# REQUIRED ACTION
Without the pictures, give the listing below again exactly.

==============================

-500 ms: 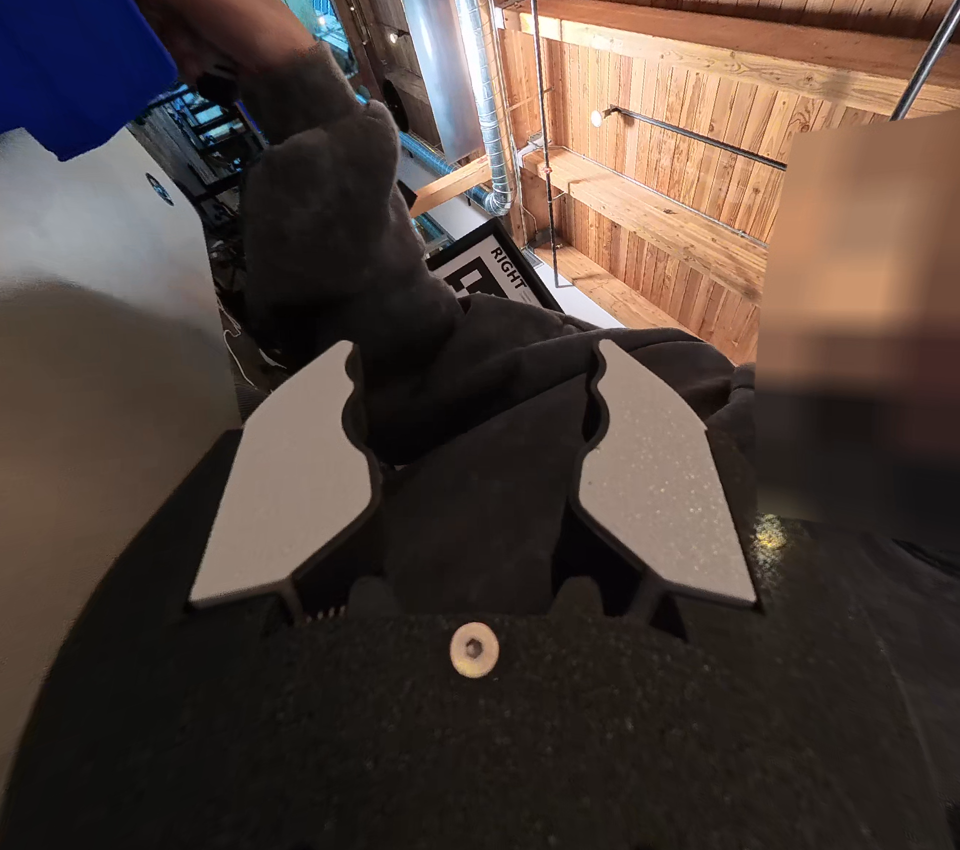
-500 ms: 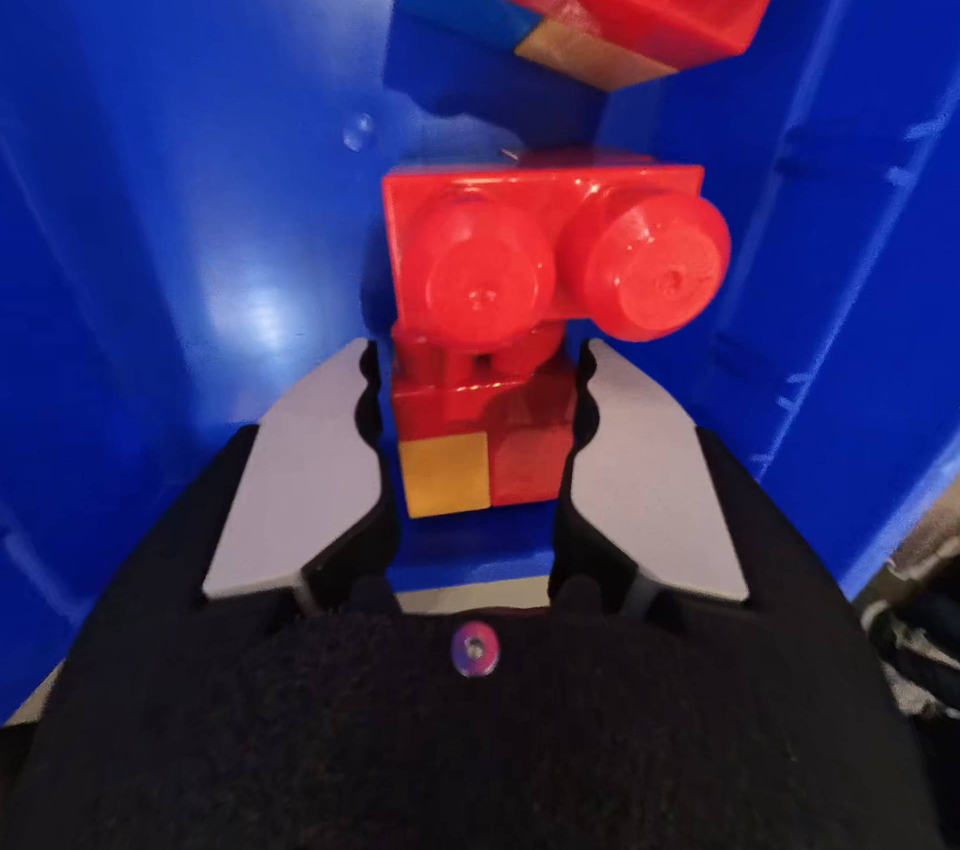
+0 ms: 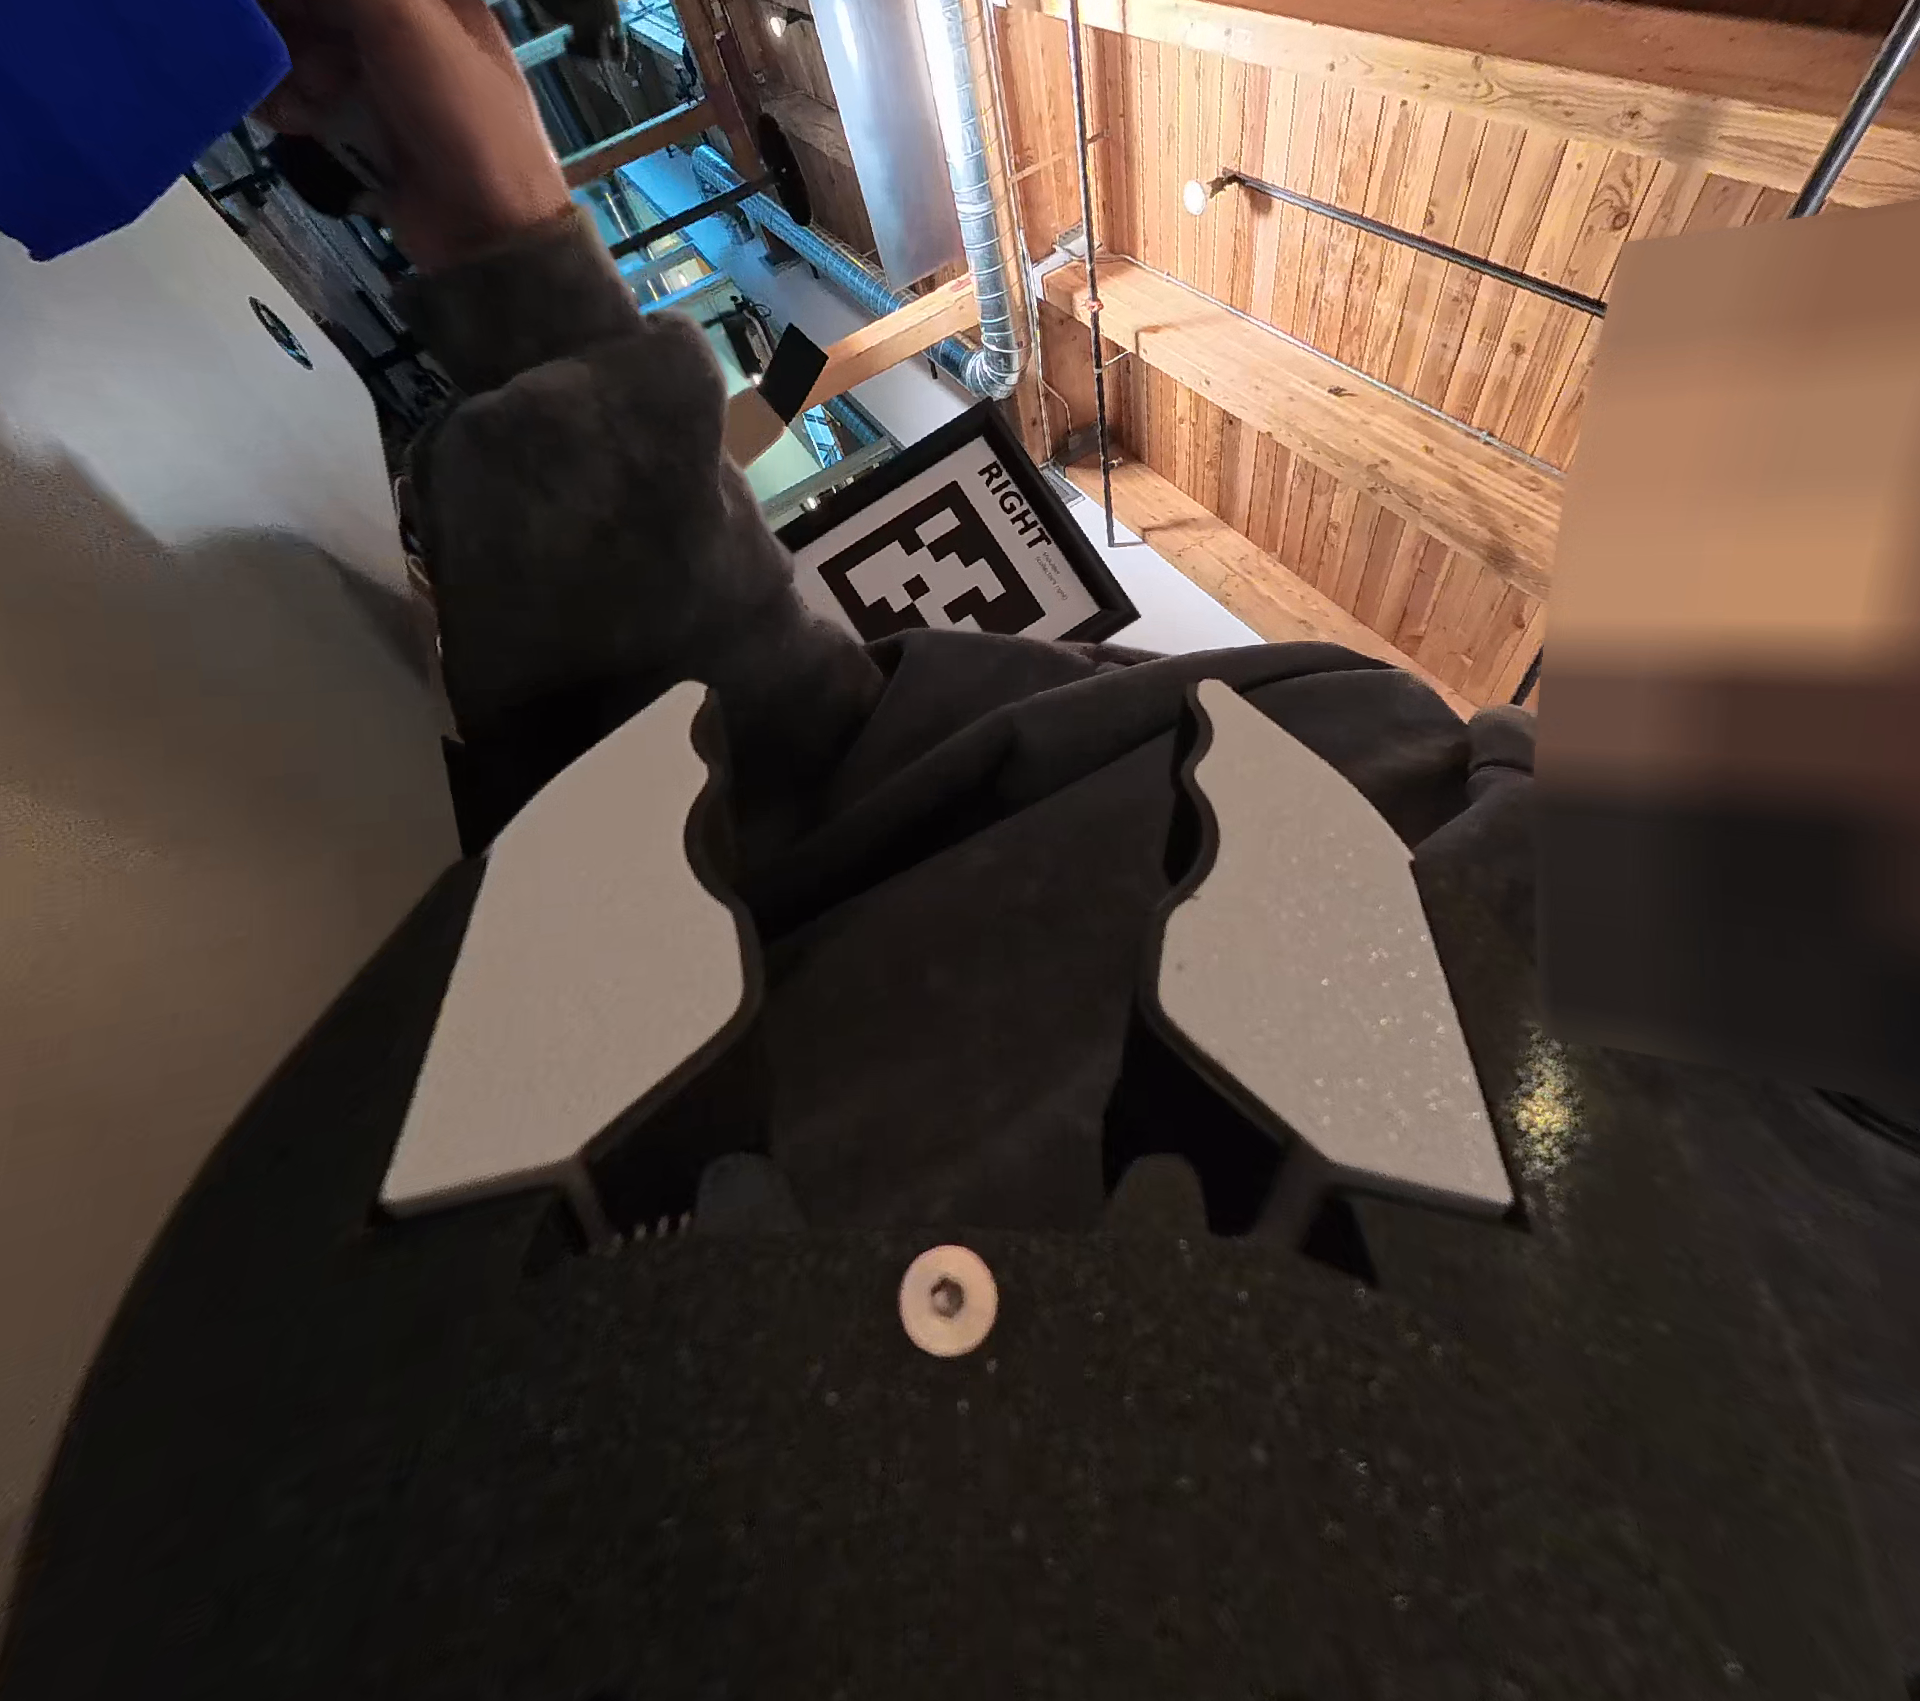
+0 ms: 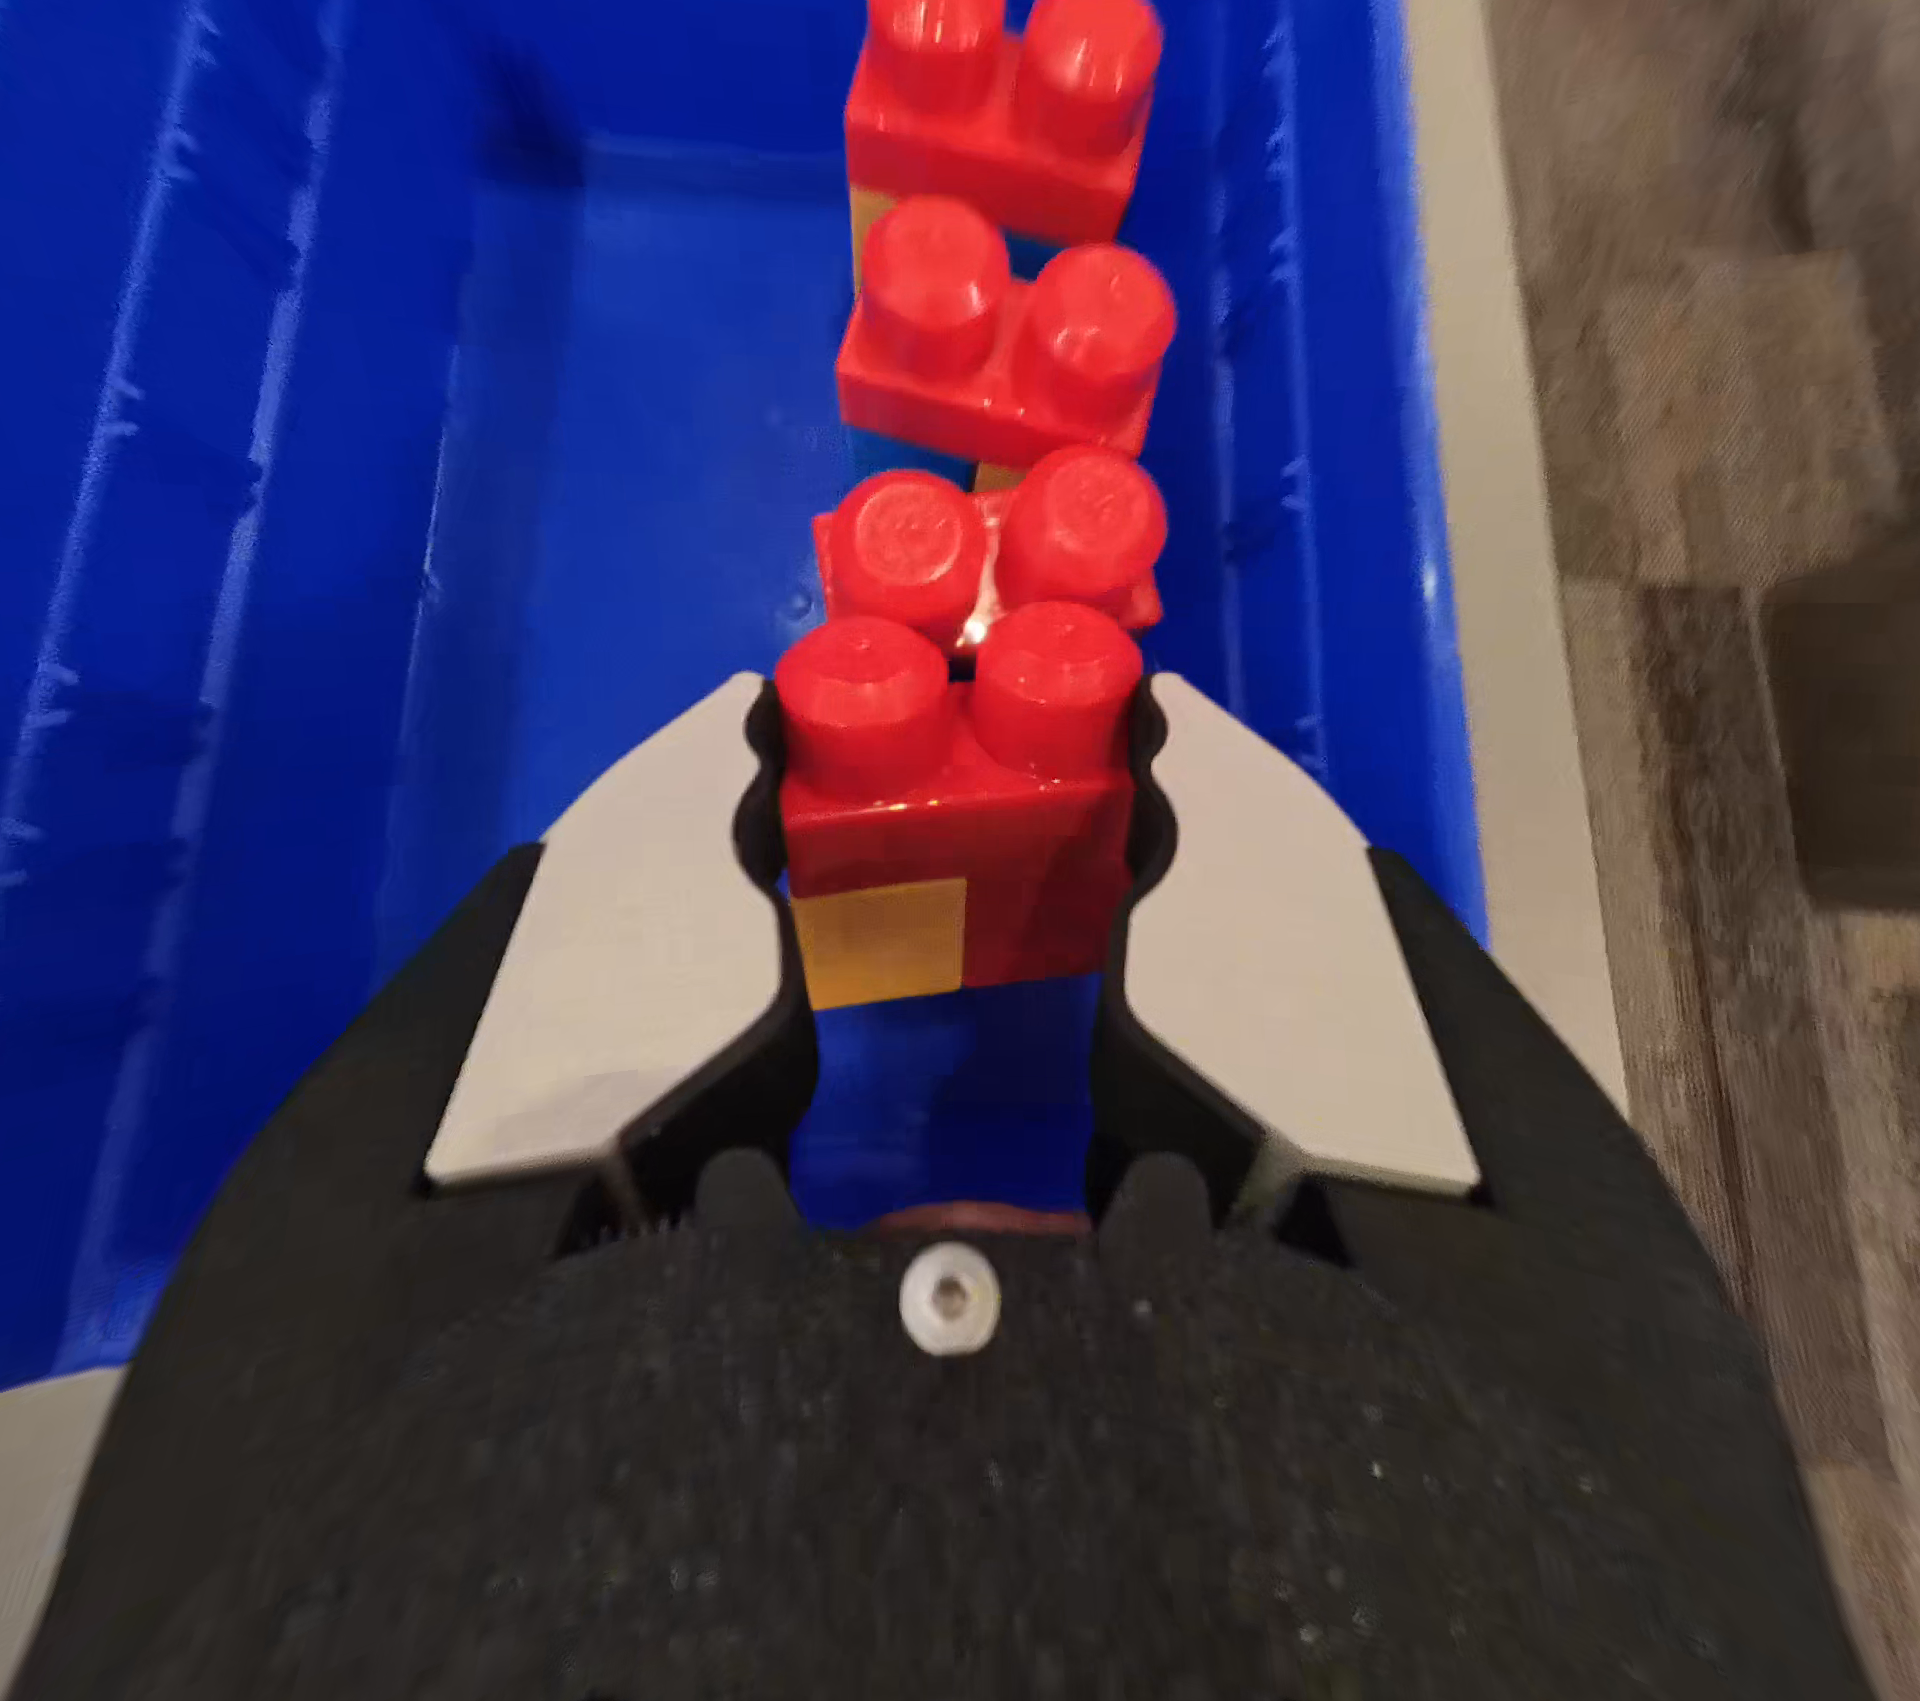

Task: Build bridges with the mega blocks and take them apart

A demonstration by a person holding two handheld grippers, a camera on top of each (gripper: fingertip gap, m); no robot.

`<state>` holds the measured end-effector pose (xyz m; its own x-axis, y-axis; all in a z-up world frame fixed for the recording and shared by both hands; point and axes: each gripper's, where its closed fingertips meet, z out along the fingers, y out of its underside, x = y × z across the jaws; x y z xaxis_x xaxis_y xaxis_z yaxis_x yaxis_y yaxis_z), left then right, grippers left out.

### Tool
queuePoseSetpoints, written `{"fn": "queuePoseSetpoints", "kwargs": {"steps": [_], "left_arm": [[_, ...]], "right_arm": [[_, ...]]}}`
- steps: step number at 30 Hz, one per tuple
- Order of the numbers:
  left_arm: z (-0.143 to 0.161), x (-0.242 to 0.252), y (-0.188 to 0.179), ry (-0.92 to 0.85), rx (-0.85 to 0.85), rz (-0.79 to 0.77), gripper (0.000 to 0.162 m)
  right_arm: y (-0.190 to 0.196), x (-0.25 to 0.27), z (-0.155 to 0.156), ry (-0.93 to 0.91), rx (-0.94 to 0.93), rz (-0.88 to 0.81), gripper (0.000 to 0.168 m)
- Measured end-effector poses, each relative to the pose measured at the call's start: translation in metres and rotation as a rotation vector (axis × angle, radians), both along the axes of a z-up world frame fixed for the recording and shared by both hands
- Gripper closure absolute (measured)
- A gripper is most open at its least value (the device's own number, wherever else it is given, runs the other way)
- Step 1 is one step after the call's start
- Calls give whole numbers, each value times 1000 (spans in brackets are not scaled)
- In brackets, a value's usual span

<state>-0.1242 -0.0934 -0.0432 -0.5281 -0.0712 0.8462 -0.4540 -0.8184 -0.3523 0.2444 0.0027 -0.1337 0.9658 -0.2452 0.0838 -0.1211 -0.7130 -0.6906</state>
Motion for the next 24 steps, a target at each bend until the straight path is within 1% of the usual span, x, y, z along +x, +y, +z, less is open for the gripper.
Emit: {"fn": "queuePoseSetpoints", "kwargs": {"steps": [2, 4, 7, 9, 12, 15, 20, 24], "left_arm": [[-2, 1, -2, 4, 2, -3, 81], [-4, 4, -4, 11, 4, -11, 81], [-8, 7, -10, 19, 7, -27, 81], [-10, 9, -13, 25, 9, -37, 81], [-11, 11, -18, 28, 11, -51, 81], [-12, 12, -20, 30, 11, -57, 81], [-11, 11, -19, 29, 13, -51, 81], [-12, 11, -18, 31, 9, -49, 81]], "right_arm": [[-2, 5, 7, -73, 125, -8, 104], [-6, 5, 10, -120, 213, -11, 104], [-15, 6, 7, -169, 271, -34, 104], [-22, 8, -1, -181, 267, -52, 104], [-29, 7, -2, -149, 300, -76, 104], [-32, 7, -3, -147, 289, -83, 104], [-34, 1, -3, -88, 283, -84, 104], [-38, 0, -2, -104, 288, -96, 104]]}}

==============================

# THE ANSWER
-500 ms: 
-500 ms: 
+0 ms: 
+0 ms: 

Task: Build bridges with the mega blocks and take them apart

A demonstration by a person holding two handheld grippers, a camera on top of each (gripper: fingertip gap, m); no robot.

`<state>` holds the measured end-effector pose (xyz m; its own x-axis, y-axis; all in a z-up world frame fixed for the recording and shared by both hands; point and axes: each gripper's, where its closed fingertips meet, z out along the fingers, y out of its underside, x = y × z across the jaws; x y z xaxis_x xaxis_y xaxis_z yaxis_x yaxis_y yaxis_z), left then right, grippers left out.

### Tool
queuePoseSetpoints, written `{"fn": "queuePoseSetpoints", "kwargs": {"steps": [_], "left_arm": [[_, ...]], "right_arm": [[_, ...]]}}`
- steps: step number at 30 Hz, one per tuple
- Order of the numbers:
  left_arm: z (-0.143 to 0.161), x (-0.242 to 0.252), y (-0.188 to 0.179), ry (-0.92 to 0.85), rx (-0.85 to 0.85), rz (-0.79 to 0.77), gripper (0.000 to 0.162 m)
  right_arm: y (-0.190 to 0.196), x (-0.25 to 0.27), z (-0.155 to 0.156), ry (-0.93 to 0.91), rx (-0.94 to 0.93), rz (-0.88 to 0.81), gripper (0.000 to 0.168 m)
- Measured end-effector poses, each relative to the pose measured at the call's start: translation in metres and rotation as a rotation vector (axis × angle, radians), both along the axes of a z-up world frame fixed for the recording and shared by both hands
- Gripper closure absolute (measured)
- A gripper is most open at its least value (the device's own number, wherever else it is given, runs the other way)
- Step 1 is one step after the call's start
- Calls give whole numbers, each value times 1000 (spans in brackets are not scaled)
- In brackets, a value's usual span

<state>-0.1242 -0.0934 -0.0432 -0.5281 -0.0712 0.8462 -0.4540 -0.8184 -0.3523 0.2444 0.0027 -0.1337 0.9658 -0.2452 0.0838 -0.1211 -0.7130 -0.6906</state>
Motion for the next 24 steps, a target at each bend until the straight path is within 1% of the usual span, x, y, z along +x, +y, +z, less is open for the gripper.
Emit: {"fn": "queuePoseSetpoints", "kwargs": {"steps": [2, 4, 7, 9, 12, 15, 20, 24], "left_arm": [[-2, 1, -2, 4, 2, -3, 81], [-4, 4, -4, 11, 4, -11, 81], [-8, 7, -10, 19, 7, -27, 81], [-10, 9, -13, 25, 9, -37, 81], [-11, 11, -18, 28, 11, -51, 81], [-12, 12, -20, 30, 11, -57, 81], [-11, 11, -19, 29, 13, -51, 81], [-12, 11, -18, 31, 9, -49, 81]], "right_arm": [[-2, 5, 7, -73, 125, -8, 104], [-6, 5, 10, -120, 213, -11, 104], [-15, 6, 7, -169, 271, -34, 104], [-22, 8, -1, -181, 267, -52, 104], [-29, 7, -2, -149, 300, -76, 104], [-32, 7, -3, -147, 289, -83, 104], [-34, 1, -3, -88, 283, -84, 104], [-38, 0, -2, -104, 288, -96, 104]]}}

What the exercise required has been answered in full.